» **Instructions to follow**
The required answer is every line of the data containing the word "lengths".

____ Available data

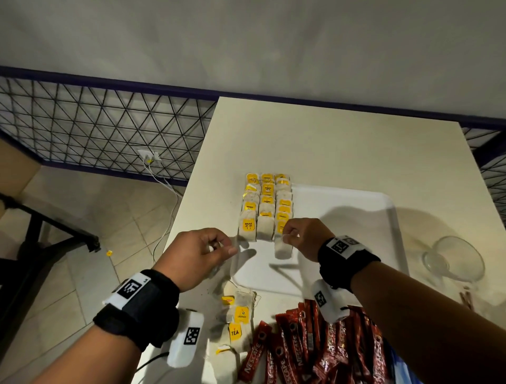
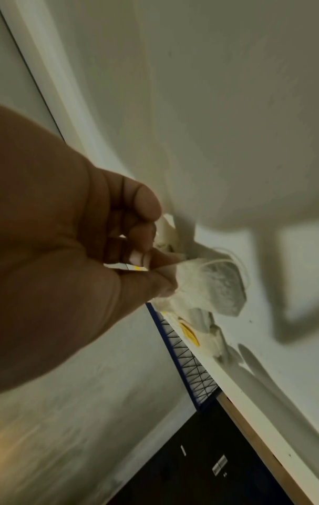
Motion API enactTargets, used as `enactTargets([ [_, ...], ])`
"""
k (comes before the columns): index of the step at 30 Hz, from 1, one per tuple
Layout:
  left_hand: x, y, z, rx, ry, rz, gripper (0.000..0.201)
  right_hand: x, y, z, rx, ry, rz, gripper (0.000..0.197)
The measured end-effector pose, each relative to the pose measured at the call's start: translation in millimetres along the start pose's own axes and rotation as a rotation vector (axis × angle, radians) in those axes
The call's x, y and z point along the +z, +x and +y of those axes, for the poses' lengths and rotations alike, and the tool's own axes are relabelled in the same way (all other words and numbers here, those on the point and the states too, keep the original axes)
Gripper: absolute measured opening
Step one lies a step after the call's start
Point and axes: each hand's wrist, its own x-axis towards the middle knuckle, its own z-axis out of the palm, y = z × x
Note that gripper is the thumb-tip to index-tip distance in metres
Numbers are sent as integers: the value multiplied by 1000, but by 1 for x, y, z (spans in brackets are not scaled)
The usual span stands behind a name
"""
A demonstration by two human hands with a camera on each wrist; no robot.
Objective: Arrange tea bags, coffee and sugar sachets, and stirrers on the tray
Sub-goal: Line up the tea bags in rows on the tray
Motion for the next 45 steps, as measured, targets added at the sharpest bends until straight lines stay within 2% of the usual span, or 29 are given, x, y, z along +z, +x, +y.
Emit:
enactTargets([
  [7,-1,4,-3,-8,-38,-14,8,5,16,3,121,-9,68,10],
  [17,0,5,3,-18,-33,-30,8,10,20,2,91,-18,84,11],
  [21,4,3,5,-20,-72,-29,6,12,20,5,119,-66,129,23],
  [29,7,-2,6,-36,-173,-9,8,15,20,9,103,-50,149,22],
  [31,8,-3,7,-108,-311,28,17,11,18,8,77,-38,187,22],
  [34,14,-3,11,-363,-896,96,26,2,8,-9,-54,56,230,20],
  [36,18,-2,15,-475,-1214,72,26,-6,-3,-33,-151,134,201,14],
  [41,25,-2,28,-583,-1428,-9,34,-16,-38,-94,-390,318,86,9],
  [45,30,-5,34,-533,-1532,-33,43,-17,-56,-111,-533,239,128,14],
])
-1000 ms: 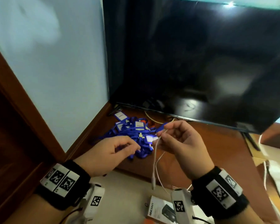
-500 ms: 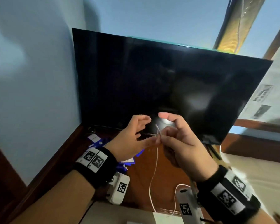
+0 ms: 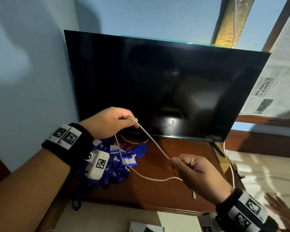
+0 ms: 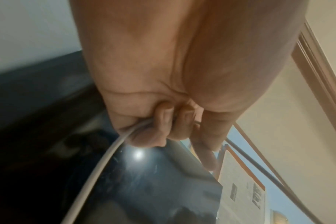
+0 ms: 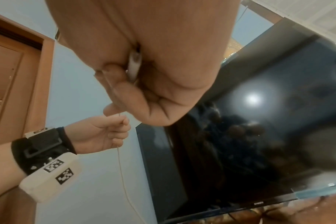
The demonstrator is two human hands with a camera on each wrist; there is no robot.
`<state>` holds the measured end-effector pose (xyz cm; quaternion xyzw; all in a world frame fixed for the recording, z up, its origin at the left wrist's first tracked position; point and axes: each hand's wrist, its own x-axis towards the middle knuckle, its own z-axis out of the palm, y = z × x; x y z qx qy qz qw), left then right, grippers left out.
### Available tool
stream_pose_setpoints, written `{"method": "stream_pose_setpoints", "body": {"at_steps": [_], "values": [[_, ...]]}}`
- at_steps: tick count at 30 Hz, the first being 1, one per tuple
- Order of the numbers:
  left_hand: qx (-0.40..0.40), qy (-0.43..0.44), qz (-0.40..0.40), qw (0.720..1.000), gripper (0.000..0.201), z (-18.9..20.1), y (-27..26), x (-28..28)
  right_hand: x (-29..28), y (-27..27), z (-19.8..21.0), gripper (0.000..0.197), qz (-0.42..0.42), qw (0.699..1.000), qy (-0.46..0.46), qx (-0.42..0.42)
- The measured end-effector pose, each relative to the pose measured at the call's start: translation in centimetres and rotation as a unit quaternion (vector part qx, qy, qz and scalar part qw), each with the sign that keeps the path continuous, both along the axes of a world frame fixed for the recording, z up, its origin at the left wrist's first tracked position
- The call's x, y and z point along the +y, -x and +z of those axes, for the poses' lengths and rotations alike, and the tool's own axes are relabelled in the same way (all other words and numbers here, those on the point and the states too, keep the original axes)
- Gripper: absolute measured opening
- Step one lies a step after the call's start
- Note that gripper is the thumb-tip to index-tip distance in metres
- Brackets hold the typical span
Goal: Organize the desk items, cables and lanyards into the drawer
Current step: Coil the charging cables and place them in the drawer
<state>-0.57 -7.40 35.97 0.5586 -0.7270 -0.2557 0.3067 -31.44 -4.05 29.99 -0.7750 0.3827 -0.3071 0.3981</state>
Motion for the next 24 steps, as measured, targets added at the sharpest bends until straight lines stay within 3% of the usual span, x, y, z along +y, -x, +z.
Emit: {"method": "stream_pose_setpoints", "body": {"at_steps": [4,7,10,14,16,18,20,21,23,24], "values": [[-0.003,0.026,0.093,0.995,0.021,0.0,-2.1,-0.1,0.7,-1.4,0.1,0.043,0.023,0.994,-0.099,-0.032],[-0.004,0.012,0.090,0.996,0.021,-1.1,-2.4,0.7,1.3,-3.9,1.2,0.046,0.065,0.981,-0.147,-0.112],[-0.002,-0.013,0.010,1.000,0.038,-3.1,-0.9,2.3,1.7,-7.0,4.3,0.036,0.107,0.938,-0.183,-0.273],[-0.024,-0.072,-0.018,0.997,0.047,-5.4,1.9,4.9,1.0,-9.0,10.0,0.034,0.108,0.852,-0.215,-0.465],[-0.062,-0.123,-0.036,0.990,0.051,-6.6,2.3,6.2,-0.6,-9.0,11.3,0.032,0.084,0.855,-0.162,-0.486],[-0.074,-0.151,-0.042,0.985,0.051,-7.0,2.3,7.3,-2.9,-8.6,10.6,0.031,0.022,0.905,-0.048,-0.423],[-0.092,-0.148,-0.045,0.984,0.048,-6.3,1.7,8.2,-5.1,-8.0,8.1,0.029,-0.065,0.958,0.117,-0.253],[-0.098,-0.140,-0.049,0.984,0.048,-5.5,1.4,8.6,-5.9,-7.9,6.6,0.028,-0.087,0.970,0.174,-0.148],[-0.103,-0.112,-0.059,0.987,0.051,-3.8,0.5,9.0,-6.3,-7.8,3.6,0.025,-0.091,0.977,0.192,0.034],[-0.105,-0.086,-0.060,0.989,0.052,-3.0,0.1,9.0,-5.9,-7.9,2.3,0.025,-0.078,0.980,0.166,0.084]]}}
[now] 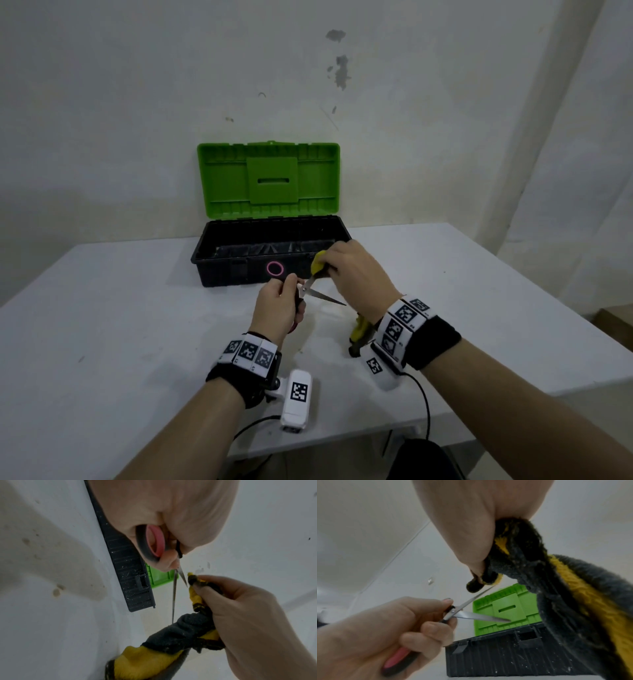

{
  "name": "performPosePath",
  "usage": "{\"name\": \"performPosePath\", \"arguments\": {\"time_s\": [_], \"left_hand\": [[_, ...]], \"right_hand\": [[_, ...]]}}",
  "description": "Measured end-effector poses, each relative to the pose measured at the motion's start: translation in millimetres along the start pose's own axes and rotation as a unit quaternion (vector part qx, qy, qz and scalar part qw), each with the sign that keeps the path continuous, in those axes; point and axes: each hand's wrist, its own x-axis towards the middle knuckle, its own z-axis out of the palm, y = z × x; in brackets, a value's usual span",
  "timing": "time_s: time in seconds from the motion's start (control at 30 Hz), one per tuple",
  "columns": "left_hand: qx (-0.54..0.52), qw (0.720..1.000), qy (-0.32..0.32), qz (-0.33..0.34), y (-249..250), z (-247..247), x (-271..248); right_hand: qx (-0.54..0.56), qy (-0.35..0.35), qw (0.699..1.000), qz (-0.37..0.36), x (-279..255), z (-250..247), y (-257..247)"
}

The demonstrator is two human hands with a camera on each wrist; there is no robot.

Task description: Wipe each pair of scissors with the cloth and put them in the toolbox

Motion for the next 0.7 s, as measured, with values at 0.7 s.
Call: {"name": "performPosePath", "arguments": {"time_s": [0.7], "left_hand": [[-0.019, 1.000, -0.010, 0.002, 8, 4, -3]], "right_hand": [[0.114, 0.038, 0.993, 0.013, -19, -1, 5]]}}
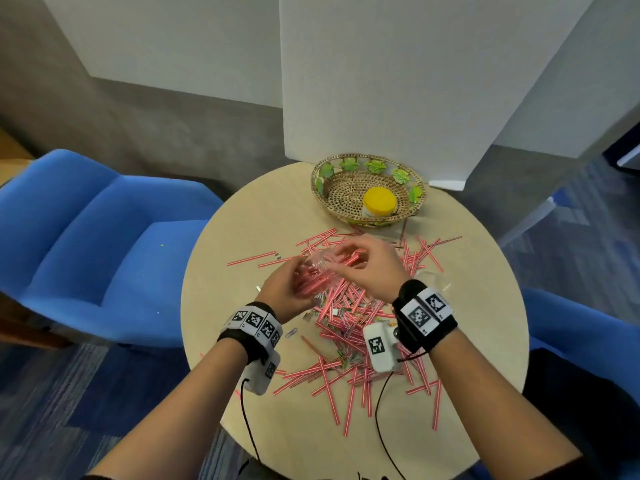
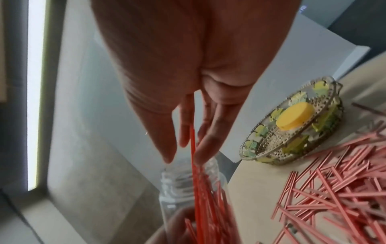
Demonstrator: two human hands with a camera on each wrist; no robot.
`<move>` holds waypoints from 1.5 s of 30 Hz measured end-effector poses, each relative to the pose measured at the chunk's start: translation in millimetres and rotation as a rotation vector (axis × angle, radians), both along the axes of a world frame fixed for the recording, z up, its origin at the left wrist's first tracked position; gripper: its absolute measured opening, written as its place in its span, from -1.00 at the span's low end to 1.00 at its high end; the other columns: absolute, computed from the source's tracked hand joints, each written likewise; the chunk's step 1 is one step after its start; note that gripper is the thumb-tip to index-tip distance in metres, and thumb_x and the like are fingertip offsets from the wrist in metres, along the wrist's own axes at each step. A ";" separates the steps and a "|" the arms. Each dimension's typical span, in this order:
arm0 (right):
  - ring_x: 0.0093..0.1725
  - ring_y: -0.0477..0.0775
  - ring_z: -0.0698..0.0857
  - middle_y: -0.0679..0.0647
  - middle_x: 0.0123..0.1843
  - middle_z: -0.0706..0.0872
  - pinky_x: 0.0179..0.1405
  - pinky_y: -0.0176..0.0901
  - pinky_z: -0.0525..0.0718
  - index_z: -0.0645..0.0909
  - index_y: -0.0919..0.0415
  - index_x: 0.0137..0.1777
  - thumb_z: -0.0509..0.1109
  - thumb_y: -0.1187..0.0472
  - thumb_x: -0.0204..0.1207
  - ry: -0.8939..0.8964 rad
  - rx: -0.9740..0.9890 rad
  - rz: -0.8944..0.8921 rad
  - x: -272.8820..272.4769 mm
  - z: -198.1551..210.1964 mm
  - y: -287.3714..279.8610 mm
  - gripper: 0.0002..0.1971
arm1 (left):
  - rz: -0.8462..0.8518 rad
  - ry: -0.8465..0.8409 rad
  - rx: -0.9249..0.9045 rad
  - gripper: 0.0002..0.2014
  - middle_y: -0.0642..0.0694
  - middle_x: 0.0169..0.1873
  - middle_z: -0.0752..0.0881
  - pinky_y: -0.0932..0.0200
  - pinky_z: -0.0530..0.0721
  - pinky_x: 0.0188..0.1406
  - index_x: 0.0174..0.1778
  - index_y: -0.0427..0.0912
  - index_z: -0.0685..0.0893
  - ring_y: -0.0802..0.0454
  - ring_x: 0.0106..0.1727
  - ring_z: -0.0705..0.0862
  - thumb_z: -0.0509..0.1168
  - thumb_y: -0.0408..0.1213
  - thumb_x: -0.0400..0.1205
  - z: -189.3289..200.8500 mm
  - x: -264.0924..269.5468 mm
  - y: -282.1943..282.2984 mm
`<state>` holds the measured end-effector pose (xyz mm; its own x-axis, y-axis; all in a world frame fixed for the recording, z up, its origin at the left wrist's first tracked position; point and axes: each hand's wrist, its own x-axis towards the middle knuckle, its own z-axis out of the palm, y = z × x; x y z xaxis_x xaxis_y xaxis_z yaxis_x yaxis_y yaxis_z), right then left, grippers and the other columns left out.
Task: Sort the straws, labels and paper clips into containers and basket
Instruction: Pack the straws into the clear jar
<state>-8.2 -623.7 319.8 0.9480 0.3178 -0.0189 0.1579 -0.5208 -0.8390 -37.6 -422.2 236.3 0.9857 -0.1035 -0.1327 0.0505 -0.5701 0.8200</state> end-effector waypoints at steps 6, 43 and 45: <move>-0.15 -0.10 0.83 0.02 -0.19 0.86 -0.01 -0.30 0.75 0.83 0.15 -0.18 0.56 0.45 0.38 0.062 0.085 0.112 1.5 -2.7 41.1 -0.82 | 0.062 -0.003 -0.004 -0.21 0.02 0.09 0.67 0.45 0.61 0.02 0.44 -0.22 0.50 0.10 0.02 0.70 0.70 -0.31 0.32 -3.5 -8.5 30.8; 0.23 0.06 0.60 0.01 0.13 0.68 0.30 -0.04 0.62 0.76 0.09 0.14 0.40 0.19 0.60 0.132 -0.757 0.378 -109.5 -155.0 52.0 -0.82 | 0.406 0.116 -0.128 -0.27 -0.08 0.10 0.66 0.49 0.48 -0.10 0.36 -0.15 0.52 0.03 0.07 0.64 0.71 -0.29 0.32 -55.9 -33.6 101.6; 0.31 0.00 0.53 -0.05 0.25 0.60 0.40 -0.10 0.54 0.64 0.03 0.26 0.53 0.07 0.49 0.161 -0.772 0.249 -102.4 -141.1 29.8 -0.66 | 0.381 0.108 -0.140 -0.27 -0.10 0.10 0.68 0.40 0.52 -0.04 0.35 -0.14 0.53 -0.01 0.09 0.66 0.71 -0.29 0.31 -56.3 -32.0 91.5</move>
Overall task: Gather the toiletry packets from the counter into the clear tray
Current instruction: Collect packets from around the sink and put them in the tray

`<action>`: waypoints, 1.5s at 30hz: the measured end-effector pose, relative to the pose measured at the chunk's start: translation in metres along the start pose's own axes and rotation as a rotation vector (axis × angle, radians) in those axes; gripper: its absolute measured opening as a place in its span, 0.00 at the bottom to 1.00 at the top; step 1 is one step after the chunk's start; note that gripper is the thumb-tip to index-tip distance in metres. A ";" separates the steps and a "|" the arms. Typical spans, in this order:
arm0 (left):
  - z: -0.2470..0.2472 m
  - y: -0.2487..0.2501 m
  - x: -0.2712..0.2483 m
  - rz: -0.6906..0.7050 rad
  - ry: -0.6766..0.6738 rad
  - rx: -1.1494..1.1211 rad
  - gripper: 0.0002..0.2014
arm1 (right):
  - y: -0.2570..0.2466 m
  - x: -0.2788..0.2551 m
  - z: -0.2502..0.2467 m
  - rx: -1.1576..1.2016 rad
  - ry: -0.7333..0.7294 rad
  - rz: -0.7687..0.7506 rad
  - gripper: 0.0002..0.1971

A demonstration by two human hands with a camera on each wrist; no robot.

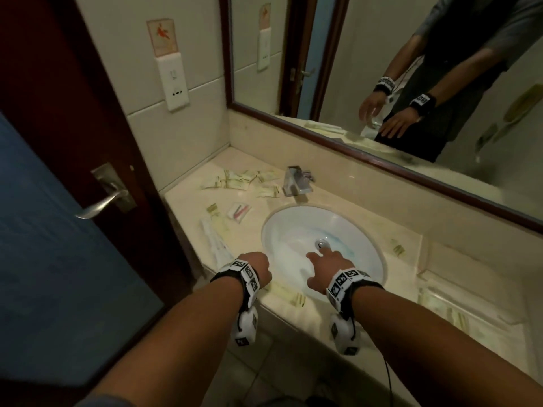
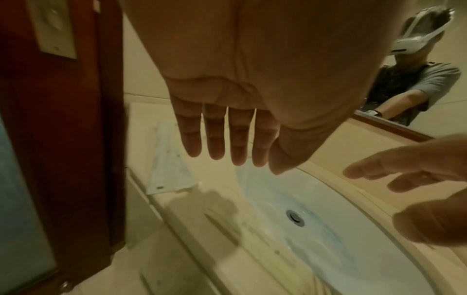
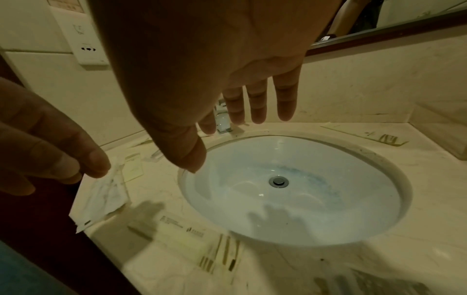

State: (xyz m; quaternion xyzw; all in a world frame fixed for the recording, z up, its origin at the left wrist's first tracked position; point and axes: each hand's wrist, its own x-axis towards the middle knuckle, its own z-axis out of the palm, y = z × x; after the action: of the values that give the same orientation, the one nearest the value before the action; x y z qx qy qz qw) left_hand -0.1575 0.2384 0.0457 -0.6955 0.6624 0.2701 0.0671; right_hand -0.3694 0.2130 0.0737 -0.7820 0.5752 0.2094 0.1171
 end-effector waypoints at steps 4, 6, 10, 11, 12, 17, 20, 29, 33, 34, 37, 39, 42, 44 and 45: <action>-0.001 -0.040 -0.007 -0.060 -0.010 -0.010 0.15 | -0.025 0.005 0.000 -0.030 -0.007 0.012 0.36; -0.003 -0.055 -0.007 -0.073 -0.009 -0.013 0.17 | -0.034 0.011 -0.001 -0.031 -0.016 0.013 0.36; -0.006 -0.076 -0.001 -0.110 -0.038 0.002 0.14 | -0.051 0.027 -0.001 -0.041 -0.033 -0.008 0.36; -0.006 -0.079 0.002 -0.121 -0.051 0.008 0.14 | -0.055 0.032 0.000 -0.044 -0.040 -0.016 0.36; -0.007 -0.081 0.005 -0.131 -0.065 0.010 0.14 | -0.059 0.037 0.001 -0.049 -0.047 -0.022 0.36; -0.021 -0.091 0.031 -0.144 -0.068 0.001 0.18 | -0.074 0.078 -0.004 -0.036 -0.066 -0.078 0.34; -0.046 -0.097 0.047 -0.170 -0.050 0.006 0.19 | -0.081 0.110 -0.017 0.010 -0.059 -0.095 0.33; -0.092 -0.116 0.109 -0.178 -0.024 0.012 0.18 | -0.091 0.198 -0.050 0.096 -0.061 -0.121 0.31; -0.098 -0.120 0.128 -0.192 -0.036 0.000 0.20 | -0.090 0.213 -0.048 0.106 -0.123 -0.121 0.32; -0.100 -0.120 0.132 -0.184 -0.033 -0.003 0.20 | -0.089 0.218 -0.048 0.109 -0.134 -0.123 0.32; -0.106 -0.122 0.148 -0.179 -0.027 -0.013 0.20 | -0.085 0.234 -0.052 0.137 -0.149 -0.109 0.34; -0.107 -0.125 0.161 -0.172 -0.032 -0.002 0.20 | -0.085 0.243 -0.057 0.144 -0.143 -0.096 0.35; -0.109 -0.127 0.184 -0.168 -0.054 0.022 0.19 | -0.087 0.255 -0.062 0.159 -0.142 -0.080 0.35; -0.110 -0.126 0.200 -0.148 -0.063 0.052 0.20 | -0.089 0.265 -0.067 0.155 -0.144 -0.085 0.36; -0.110 -0.127 0.208 -0.145 -0.056 0.051 0.22 | -0.090 0.271 -0.068 0.155 -0.143 -0.085 0.36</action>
State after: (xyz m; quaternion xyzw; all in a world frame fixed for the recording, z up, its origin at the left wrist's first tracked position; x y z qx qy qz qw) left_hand -0.0091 0.0190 0.0079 -0.7319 0.6147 0.2670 0.1229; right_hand -0.2034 -0.0183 0.0039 -0.7775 0.5460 0.2142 0.2269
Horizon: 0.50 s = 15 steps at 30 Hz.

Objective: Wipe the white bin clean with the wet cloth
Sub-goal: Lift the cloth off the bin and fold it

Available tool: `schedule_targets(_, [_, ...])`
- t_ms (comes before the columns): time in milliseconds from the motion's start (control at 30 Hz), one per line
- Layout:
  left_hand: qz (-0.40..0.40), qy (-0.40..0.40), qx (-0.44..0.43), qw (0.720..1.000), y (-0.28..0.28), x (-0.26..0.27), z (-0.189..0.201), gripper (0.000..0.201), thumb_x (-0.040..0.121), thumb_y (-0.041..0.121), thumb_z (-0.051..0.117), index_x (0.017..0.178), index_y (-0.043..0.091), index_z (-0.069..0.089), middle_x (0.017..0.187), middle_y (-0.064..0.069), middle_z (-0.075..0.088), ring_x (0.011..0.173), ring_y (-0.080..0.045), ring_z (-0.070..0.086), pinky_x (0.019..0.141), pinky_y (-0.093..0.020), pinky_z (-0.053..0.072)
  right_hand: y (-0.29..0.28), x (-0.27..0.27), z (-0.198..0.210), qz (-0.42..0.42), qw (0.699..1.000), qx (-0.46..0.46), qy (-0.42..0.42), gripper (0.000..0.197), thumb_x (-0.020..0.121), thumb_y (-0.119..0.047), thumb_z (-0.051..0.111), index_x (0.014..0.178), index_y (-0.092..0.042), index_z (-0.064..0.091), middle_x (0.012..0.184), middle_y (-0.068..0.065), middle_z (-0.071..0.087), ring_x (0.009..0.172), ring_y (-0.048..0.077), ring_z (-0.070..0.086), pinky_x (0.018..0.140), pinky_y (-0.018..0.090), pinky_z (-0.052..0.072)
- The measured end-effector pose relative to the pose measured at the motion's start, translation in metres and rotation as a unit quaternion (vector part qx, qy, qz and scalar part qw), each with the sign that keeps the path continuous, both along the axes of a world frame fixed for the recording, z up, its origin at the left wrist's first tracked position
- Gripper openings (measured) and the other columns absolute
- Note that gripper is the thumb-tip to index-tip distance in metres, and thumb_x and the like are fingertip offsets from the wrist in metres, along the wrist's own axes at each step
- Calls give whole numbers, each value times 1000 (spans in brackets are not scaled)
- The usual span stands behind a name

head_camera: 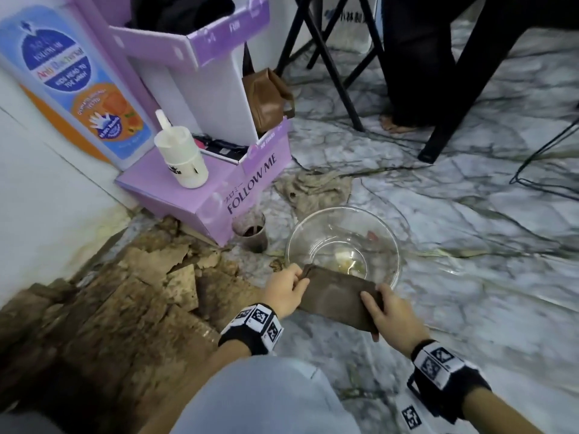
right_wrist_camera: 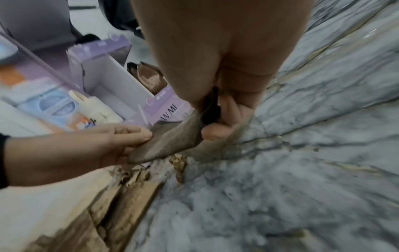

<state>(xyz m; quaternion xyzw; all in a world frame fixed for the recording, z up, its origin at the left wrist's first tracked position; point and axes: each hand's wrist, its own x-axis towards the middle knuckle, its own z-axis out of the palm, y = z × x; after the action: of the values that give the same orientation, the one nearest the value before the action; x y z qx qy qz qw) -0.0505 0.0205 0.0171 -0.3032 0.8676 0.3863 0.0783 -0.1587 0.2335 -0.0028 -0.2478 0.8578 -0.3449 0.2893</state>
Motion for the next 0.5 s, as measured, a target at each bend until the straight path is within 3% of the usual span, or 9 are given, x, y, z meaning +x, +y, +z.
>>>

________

» **Exercise answer**
The call's x, y and z point along the +z, +x and +y of those axes, for the poses' lengths and rotations alike, and the tool's own axes are relabelled in the same way (all other words and numbers here, those on the point and the states too, keep the original axes)
- The call's x, y and z point along the +y, -x and +z of those axes, for the poses' lengths and rotations alike, and the tool's own axes are relabelled in the same way (all other words and numbers here, those on the point and the states too, keep the original axes)

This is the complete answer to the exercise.